REJİMİN KÜRT DÜŞMANLIĞI
"Jîna'ya yapılan tüm İran'ın kalbini kırdı" diyen Shafii, "Kadınlar bir kadının daha bu şekilde katledilmesine tahammül edemeyeceklerini düşündüler ve birbirlerinden dahi haberleri olmaksızın sokaklara döküldüler. 16 yaşındaki Niko’yu gözaltında katlettiler. Ona yapılanları söylemeyi bile içim kaldırmıyor. Ancak Niko'ya da, gözaltına alınan diğer kızlara da gözaltında neler yapıldığını biz detaylarıyla biliyoruz. İnsanlar artık buna dayanamıyor. Jina'ya yapılan İran rejiminin alışılagelmiş şiddetinin bir sembolü haline geldi ve bu durum tüm İran'a yayılan bir ateş yaktı" şeklinde konuştu.

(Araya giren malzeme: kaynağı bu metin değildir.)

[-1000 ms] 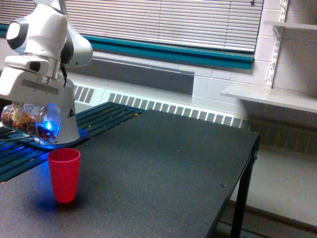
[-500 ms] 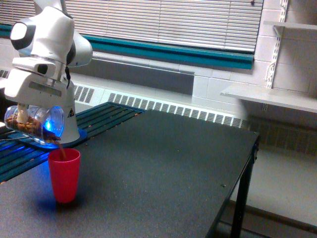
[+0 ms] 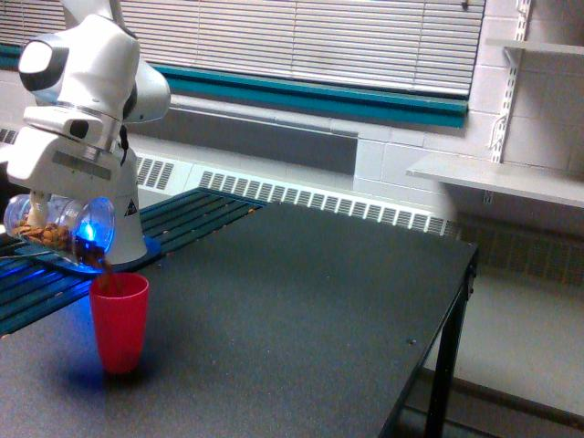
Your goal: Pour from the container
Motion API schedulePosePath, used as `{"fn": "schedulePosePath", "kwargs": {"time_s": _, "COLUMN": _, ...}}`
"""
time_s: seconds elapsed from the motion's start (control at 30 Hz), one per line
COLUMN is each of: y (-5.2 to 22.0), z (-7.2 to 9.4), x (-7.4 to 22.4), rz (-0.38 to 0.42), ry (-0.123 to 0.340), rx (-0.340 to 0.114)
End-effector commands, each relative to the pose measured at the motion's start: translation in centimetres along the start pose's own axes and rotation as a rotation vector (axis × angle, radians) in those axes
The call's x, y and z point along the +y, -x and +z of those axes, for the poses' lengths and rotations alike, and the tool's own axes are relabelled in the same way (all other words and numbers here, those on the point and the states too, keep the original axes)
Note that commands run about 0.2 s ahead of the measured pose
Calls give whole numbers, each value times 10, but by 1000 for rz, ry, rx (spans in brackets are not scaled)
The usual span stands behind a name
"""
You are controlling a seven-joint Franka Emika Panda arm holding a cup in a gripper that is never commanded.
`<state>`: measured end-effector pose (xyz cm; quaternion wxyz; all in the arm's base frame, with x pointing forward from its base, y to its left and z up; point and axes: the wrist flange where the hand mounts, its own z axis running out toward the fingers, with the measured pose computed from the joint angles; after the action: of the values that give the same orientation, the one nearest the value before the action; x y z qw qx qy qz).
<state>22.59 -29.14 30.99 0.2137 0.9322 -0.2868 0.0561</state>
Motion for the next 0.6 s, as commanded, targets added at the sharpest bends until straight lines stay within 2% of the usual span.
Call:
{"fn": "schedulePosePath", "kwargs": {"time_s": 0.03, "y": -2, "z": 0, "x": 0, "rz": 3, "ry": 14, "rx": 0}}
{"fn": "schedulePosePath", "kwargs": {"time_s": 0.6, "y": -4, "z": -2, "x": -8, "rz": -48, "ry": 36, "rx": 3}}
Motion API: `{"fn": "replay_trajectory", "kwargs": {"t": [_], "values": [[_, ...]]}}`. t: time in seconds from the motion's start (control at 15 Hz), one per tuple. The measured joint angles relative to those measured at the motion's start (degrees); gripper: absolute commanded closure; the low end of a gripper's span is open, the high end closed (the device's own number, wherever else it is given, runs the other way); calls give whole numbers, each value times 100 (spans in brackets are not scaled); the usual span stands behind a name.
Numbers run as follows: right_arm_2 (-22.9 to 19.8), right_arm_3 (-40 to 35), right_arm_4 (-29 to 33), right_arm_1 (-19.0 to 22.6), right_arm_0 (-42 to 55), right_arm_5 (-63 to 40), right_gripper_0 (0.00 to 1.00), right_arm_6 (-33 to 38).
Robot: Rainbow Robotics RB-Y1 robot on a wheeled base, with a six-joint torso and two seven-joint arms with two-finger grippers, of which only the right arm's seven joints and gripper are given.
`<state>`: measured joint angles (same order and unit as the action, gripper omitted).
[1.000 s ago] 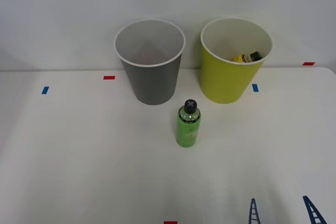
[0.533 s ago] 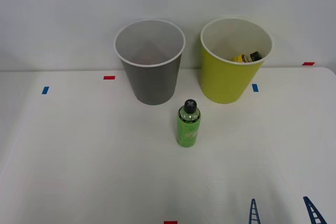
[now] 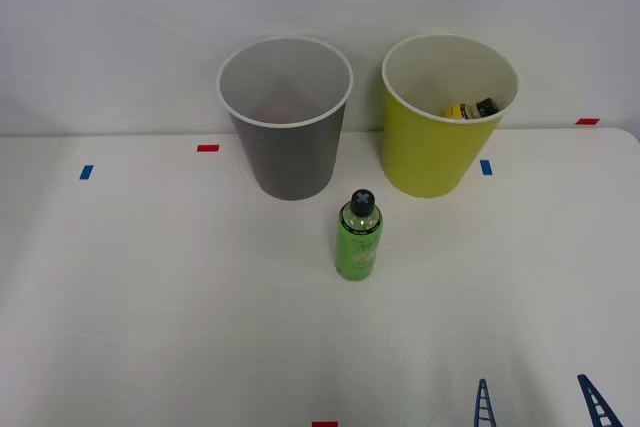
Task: Put cans in the gray bin, plastic bottles in the light green bin
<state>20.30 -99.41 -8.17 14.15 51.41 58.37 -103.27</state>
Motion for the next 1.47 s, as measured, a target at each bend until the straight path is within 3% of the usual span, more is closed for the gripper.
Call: {"fn": "replay_trajectory", "kwargs": {"t": [1.47], "values": [[0, 0, 0, 0, 0, 0, 4, 0]]}}
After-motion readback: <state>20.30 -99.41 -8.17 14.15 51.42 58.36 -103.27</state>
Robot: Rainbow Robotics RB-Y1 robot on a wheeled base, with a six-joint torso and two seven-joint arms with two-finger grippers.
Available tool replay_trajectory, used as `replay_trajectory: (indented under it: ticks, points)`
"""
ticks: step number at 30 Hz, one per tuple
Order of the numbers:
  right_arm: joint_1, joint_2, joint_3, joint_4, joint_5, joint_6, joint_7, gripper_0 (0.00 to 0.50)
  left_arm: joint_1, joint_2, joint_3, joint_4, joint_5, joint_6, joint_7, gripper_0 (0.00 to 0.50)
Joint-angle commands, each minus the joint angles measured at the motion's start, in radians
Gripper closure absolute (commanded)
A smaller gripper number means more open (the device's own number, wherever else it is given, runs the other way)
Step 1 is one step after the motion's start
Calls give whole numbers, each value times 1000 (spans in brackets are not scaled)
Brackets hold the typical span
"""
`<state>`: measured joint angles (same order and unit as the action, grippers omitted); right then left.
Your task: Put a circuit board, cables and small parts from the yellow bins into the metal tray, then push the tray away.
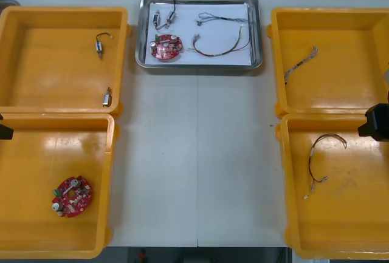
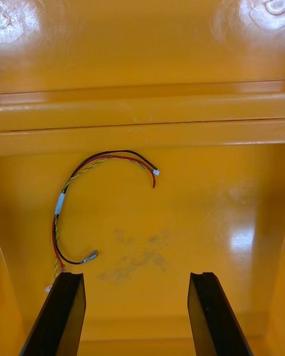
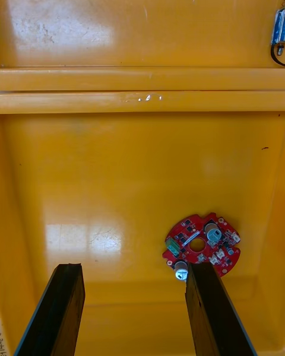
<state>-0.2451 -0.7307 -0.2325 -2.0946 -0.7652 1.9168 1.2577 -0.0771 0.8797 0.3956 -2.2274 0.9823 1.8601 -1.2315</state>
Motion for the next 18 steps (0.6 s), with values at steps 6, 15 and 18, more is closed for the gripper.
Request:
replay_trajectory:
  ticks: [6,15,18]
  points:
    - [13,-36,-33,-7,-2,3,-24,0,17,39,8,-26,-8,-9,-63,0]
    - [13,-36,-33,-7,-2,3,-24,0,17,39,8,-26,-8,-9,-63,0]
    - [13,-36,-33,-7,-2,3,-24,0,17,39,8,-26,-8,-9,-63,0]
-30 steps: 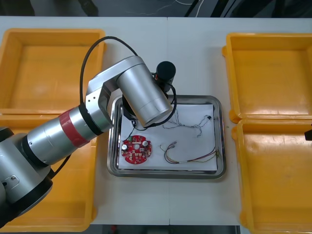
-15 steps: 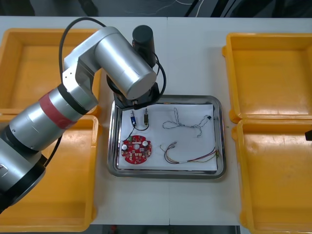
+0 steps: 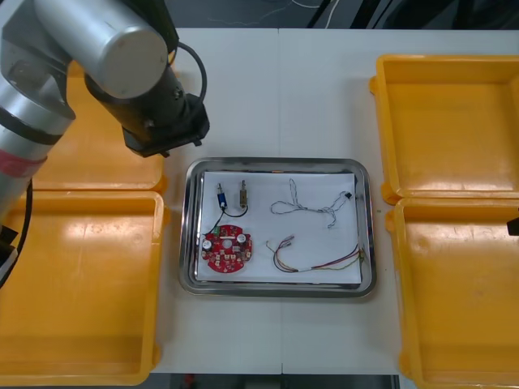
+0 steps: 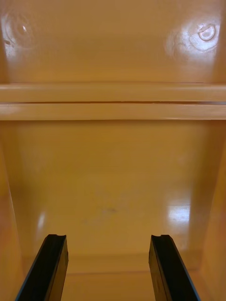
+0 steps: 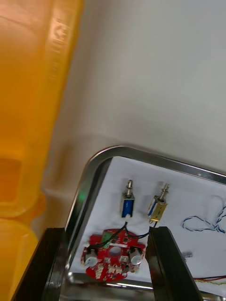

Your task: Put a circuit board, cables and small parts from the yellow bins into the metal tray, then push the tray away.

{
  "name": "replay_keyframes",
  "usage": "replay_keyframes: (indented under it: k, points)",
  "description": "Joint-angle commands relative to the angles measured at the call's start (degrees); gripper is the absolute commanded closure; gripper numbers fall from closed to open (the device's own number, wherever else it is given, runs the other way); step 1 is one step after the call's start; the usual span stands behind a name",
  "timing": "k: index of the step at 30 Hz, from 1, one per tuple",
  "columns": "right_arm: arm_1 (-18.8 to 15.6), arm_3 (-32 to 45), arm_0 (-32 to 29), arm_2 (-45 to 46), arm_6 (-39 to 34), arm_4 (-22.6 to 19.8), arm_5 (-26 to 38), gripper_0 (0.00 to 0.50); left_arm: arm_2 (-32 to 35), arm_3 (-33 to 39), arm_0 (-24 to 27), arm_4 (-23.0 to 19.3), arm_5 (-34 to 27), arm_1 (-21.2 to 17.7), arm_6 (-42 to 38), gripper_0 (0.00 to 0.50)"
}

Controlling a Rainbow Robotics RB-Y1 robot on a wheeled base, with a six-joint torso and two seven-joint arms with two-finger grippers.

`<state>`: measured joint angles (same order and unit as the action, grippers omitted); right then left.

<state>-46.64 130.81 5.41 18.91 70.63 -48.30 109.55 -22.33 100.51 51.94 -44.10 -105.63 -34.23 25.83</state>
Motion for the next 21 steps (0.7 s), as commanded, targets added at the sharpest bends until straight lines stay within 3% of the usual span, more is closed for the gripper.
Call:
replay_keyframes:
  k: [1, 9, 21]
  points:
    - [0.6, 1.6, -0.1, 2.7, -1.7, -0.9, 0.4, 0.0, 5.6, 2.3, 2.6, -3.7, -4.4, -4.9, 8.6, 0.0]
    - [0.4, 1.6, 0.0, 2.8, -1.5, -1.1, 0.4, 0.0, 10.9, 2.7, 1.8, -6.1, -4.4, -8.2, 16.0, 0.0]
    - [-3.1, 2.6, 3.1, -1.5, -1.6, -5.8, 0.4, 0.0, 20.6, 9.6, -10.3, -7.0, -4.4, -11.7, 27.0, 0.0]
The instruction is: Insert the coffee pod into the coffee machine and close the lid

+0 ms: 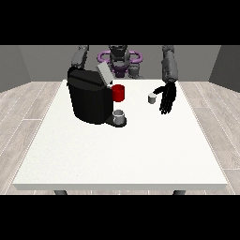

Shafii, Kürdistan kentlerinde sürdürülen eylemlerde uygulanan şiddetin ülkenin geri kalanına kıyasla daha fazla olduğunu da sözlerine ekledi. Shafii, "Daha eylemlerin birinci ayı dolmadan Irak Kürdistan'ını bombaladılar. Tarihsel olarak bu rejim Kürtlere düşmandır, bunun da ana nedeni Kürtlerin direngen ve cesur olması. Aynı şey Belucistan için de geçerli. Beluciler, İran'da en çok ezilen kesimdir. Onlar da sunni ve direngen” diye kaydetti.
'REJİMİ DEĞİŞTİRECEĞİZ’
Ayrımcılığa uğrayan Kürtlerin bir biçimde İran'daki ulusal birliği de sağladığını ifade eden Shafii, şöyle devam etti: "Biz aslında bölünmüş bir halk değil, pek çok dilden, etnisite ve dinden oluşan renkli bir ulusuz. İran'daki bu durum değişirse Ortadoğu'daki, Türkiye'deki durum değişir. Türkiye'deki kadınlar buradaki birleşmeden ve birlikten etkilenir. Bu rejimler ve bu rejimleri destekleyen güçler coğrafyamızda huzur olmaması, farklılıklar ve ayrılıkların olması için çok para döktüler. O yüzden kazanırsak -ki kazanacağız- İran'daki rejimi değiştireceğiz. Ortadoğu'nun çehresi değişecek çünkü o zaman bu paralar terörist eğitmeye ve silahlandırmaya gitmeyecek. Bu tüm dünyayı etkileyecek, çevremizde benzer sorunları yaşayan coğrafyalar için de bir örnek olacak. Ön açıcı olacak."